__Task to carry out__. For each record that follows, restate the text exactly and drop the pictures.

__Stored data entries__.

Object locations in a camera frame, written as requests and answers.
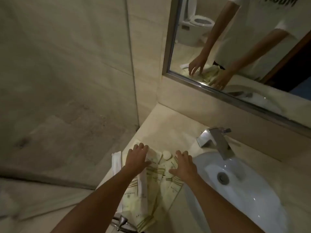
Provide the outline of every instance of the toilet seat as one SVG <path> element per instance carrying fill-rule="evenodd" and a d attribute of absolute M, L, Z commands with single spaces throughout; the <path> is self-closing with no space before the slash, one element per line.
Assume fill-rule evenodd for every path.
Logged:
<path fill-rule="evenodd" d="M 210 18 L 201 16 L 201 15 L 192 16 L 189 22 L 192 23 L 193 25 L 206 27 L 206 28 L 212 28 L 215 24 L 215 22 L 211 20 Z"/>

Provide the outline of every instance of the white t-shirt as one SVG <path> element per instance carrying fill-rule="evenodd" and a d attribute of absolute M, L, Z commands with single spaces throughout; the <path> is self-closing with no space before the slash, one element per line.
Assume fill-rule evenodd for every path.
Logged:
<path fill-rule="evenodd" d="M 310 30 L 311 0 L 230 0 L 240 6 L 224 36 L 215 62 L 225 69 L 245 55 L 270 31 L 278 28 L 290 35 L 238 74 L 262 79 Z"/>

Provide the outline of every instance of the sink drain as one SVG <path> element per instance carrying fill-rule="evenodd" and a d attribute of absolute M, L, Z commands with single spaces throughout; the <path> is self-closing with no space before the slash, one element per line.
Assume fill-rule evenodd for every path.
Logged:
<path fill-rule="evenodd" d="M 220 172 L 217 174 L 217 180 L 222 185 L 227 185 L 229 183 L 229 177 L 224 172 Z"/>

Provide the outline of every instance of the faucet spout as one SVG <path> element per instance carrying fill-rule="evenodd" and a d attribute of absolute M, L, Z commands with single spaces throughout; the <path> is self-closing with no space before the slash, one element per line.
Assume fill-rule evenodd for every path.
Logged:
<path fill-rule="evenodd" d="M 233 150 L 223 136 L 223 133 L 227 132 L 231 132 L 231 130 L 223 128 L 206 129 L 196 140 L 201 148 L 209 146 L 212 142 L 223 160 L 227 160 L 235 156 Z"/>

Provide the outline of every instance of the forearm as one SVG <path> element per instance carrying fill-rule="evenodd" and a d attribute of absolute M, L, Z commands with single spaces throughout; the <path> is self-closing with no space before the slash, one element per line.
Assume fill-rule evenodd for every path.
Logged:
<path fill-rule="evenodd" d="M 122 168 L 70 211 L 52 233 L 105 232 L 133 175 Z"/>
<path fill-rule="evenodd" d="M 259 41 L 247 54 L 238 59 L 229 66 L 228 70 L 232 73 L 237 73 L 243 67 L 253 63 L 273 47 L 279 44 L 284 38 L 289 35 L 288 32 L 282 29 L 274 29 L 268 35 L 266 35 L 261 41 Z"/>
<path fill-rule="evenodd" d="M 238 11 L 239 6 L 231 1 L 228 1 L 222 9 L 219 17 L 217 18 L 215 25 L 212 28 L 210 35 L 201 51 L 201 54 L 208 56 L 215 42 L 225 30 L 235 13 Z"/>
<path fill-rule="evenodd" d="M 218 194 L 198 174 L 187 184 L 196 196 L 213 233 L 263 233 L 255 223 Z"/>

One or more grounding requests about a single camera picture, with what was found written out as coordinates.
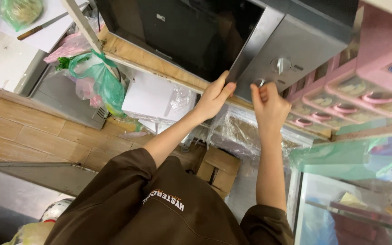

__Written response__.
Object locations in a camera frame, written as requests and answers.
Provide the outline of every instance of the toilet seat as one SVG <path> element per instance carrying fill-rule="evenodd" and a d attribute of absolute M, L, Z commands with single spaces throughout; the <path> is self-closing with no space before the slash, one element per line.
Assume fill-rule evenodd for every path.
Logged:
<path fill-rule="evenodd" d="M 210 18 L 201 16 L 201 15 L 192 16 L 189 22 L 192 23 L 193 25 L 206 27 L 206 28 L 212 28 L 215 24 L 215 22 L 211 20 Z"/>

Provide the outline of every instance of the white t-shirt as one SVG <path> element per instance carrying fill-rule="evenodd" and a d attribute of absolute M, L, Z commands with single spaces throughout; the <path> is self-closing with no space before the slash, one element per line.
Assume fill-rule evenodd for every path.
Logged:
<path fill-rule="evenodd" d="M 310 30 L 311 0 L 230 0 L 240 6 L 224 36 L 215 62 L 225 69 L 245 55 L 270 31 L 278 28 L 290 35 L 238 74 L 262 79 Z"/>

Provide the outline of every instance of the sink drain as one SVG <path> element per instance carrying fill-rule="evenodd" and a d attribute of absolute M, L, Z commands with single spaces throughout; the <path> is self-closing with no space before the slash, one element per line.
Assume fill-rule evenodd for every path.
Logged:
<path fill-rule="evenodd" d="M 220 172 L 217 174 L 217 180 L 222 185 L 227 185 L 229 183 L 229 177 L 224 172 Z"/>

Provide the outline of every instance of the faucet spout as one SVG <path> element per instance carrying fill-rule="evenodd" and a d attribute of absolute M, L, Z commands with single spaces throughout; the <path> is self-closing with no space before the slash, one element per line.
Assume fill-rule evenodd for every path.
Logged:
<path fill-rule="evenodd" d="M 233 150 L 223 136 L 223 133 L 227 132 L 231 132 L 231 130 L 223 128 L 206 129 L 196 140 L 201 148 L 209 146 L 212 142 L 223 160 L 227 160 L 235 156 Z"/>

Provide the outline of every instance of the forearm as one SVG <path> element per instance carrying fill-rule="evenodd" and a d attribute of absolute M, L, Z commands with single spaces throughout; the <path> is self-closing with no space before the slash, one element per line.
Assume fill-rule evenodd for every path.
Logged:
<path fill-rule="evenodd" d="M 122 168 L 70 211 L 52 233 L 105 232 L 133 175 Z"/>
<path fill-rule="evenodd" d="M 259 41 L 247 54 L 238 59 L 229 66 L 228 70 L 232 73 L 237 73 L 243 67 L 253 63 L 273 47 L 279 44 L 284 38 L 289 35 L 288 32 L 282 29 L 274 29 L 268 35 L 266 35 L 261 41 Z"/>
<path fill-rule="evenodd" d="M 238 11 L 239 6 L 231 1 L 228 1 L 222 9 L 219 17 L 217 18 L 215 25 L 212 28 L 210 35 L 201 51 L 201 54 L 208 56 L 215 42 L 225 30 L 235 13 Z"/>
<path fill-rule="evenodd" d="M 218 194 L 198 174 L 187 184 L 196 196 L 213 233 L 263 233 L 255 223 Z"/>

One or more grounding requests about a single camera picture, with what was found written out as coordinates.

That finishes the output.